In 2021, more than 65 million Americans received Social Security benefits totaling, in aggregate, more than one trillion dollars. In April of each year, the trustees of the Social Security trust fund are supposed to report on the current and projected status of this highly relied upon program. Last year, the report was not published until August 31, but we are still hopeful these extensive reports will be released sooner this year. Regardless, most experts agree that the summary will be inline with 2021, which predicted the combined asset reserves of Social Security’s Old-Age and Survivors Insurance and Disability Insurance Trust Funds would become depleted in 2034, with 78% of benefits payable at that time.

This harrowing reality is not a new epiphany. It was around the year 2000 when the tipping point was documented, showing the outflows of the Social Security system outpacing the inflows. We know the number of workers retiring each year (and becoming Social Security beneficiaries) continues to increase more rapidly than the number of workers replacing them. This phenomenon has been exacerbated thanks to the recently coined ‘Great Resignation,’ in which over 3.4 million American workers dropped out of the work force since early 2020. In addition, American lifespans continue to lengthen, requiring larger than expected payments per beneficiary. A deadly combination for an already wobbly actuarial system.

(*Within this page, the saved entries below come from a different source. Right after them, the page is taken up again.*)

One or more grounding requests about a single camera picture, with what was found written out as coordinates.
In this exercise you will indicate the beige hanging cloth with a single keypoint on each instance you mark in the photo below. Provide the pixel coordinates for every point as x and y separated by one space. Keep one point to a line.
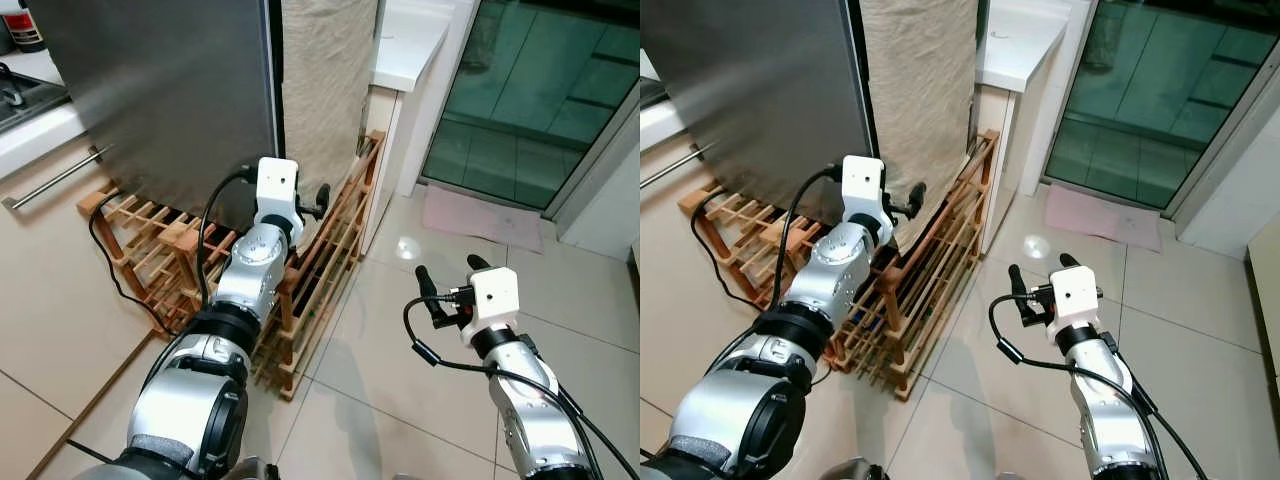
920 100
325 90

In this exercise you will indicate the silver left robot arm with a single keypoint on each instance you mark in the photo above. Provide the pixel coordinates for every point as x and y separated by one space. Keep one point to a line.
830 275
240 280

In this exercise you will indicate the mini fridge door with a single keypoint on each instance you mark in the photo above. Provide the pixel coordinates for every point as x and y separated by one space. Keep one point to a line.
770 130
180 130

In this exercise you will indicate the pink floor mat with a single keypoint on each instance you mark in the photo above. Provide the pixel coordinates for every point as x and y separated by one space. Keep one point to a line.
480 218
1100 216

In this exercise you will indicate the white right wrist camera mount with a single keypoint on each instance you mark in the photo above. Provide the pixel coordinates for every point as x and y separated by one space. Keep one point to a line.
1075 298
493 300

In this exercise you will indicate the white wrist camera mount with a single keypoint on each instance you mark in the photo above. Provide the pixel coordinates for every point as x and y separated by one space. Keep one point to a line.
493 300
1075 298
277 190
864 188

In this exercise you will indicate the red label dark bottle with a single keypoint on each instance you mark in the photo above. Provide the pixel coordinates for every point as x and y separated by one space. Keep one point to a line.
25 25

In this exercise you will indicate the steel mini fridge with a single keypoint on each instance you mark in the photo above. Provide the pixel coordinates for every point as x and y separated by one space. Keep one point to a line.
150 60
740 60

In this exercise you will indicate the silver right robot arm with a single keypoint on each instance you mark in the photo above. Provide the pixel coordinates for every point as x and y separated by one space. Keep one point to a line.
530 400
1105 400

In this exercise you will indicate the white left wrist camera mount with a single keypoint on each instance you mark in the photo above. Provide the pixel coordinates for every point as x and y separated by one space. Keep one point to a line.
277 190
864 188

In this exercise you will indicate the glass sliding door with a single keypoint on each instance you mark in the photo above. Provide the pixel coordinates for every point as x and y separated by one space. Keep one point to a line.
530 90
1150 90

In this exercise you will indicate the white topped side cabinet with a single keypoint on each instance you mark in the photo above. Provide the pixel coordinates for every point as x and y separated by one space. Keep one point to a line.
410 40
1020 45

Unfortunately, and perhaps not surprisingly, very little political progress has been made over the last two decades to remedy this obvious math problem of the Social Security system as we know it. Difficulties for the system are on the horizon and a course correction is inevitable, but there is no way benefits will go away completely. There are simply too many elderly citizens relying on this program for a significant portion of their retirement security.

A silver lining is the United States retirement system, which has been up and running for several decades to help ensure retirees won’t be completely reliant on the Social Security system. Although savings rates need to continue to increase, 401(k) account balances are growing. Over the last year, Americans’ average savings levels have jumped 13%. According to Vanguard’s 2021 How America Saves Survey, the average 401(k) balance for ages 45-54 is now $161,079 and moves up to $232,379 for the 55-64 age group. It is hard to determine how much the average account balance should be for such a large population set, because personal retirement savings goals differ based on the type of lifestyle one may want to pursue during retirement.

Despite increased saving levels, recent impacts of inflation have grabbed the attention of retirees. In June 2021, 41% of those surveyed indicated they were “very concerned” or “somewhat concerned” that the value of their retirement accounts might not keep pace with inflation. Perhaps John D. Rockefeller was on to something when he answered the question “How much money is enough?” by saying “just a little bit more.” Regardless, it is encouraging to see average retirement plan balances continuing to climb as the Social Security projections continue to wane.

With all of the complexities revolving around our Social Security system, it can be easy to feel discouraged or disenchanted. Increasing numbers of retirees with longer life spans, decreasing numbers of contributing workers, and recent inflationary pressures create an ominous picture for the Social Security system as we know it. Fortunately, the retirement plan industry and prevailing wisdom of large portions of the US working population have led to decades of savings in order to increase their chances of retiring with dignity. In total, American retirement account balances now exceed $32 trillion dollars, and that is significant progress by any standard! The Greenleaf Trust Retirement Plan division remains proud to assist our corporate clients to ensure the more than twenty thousand participants we serve are more prepared for retirement.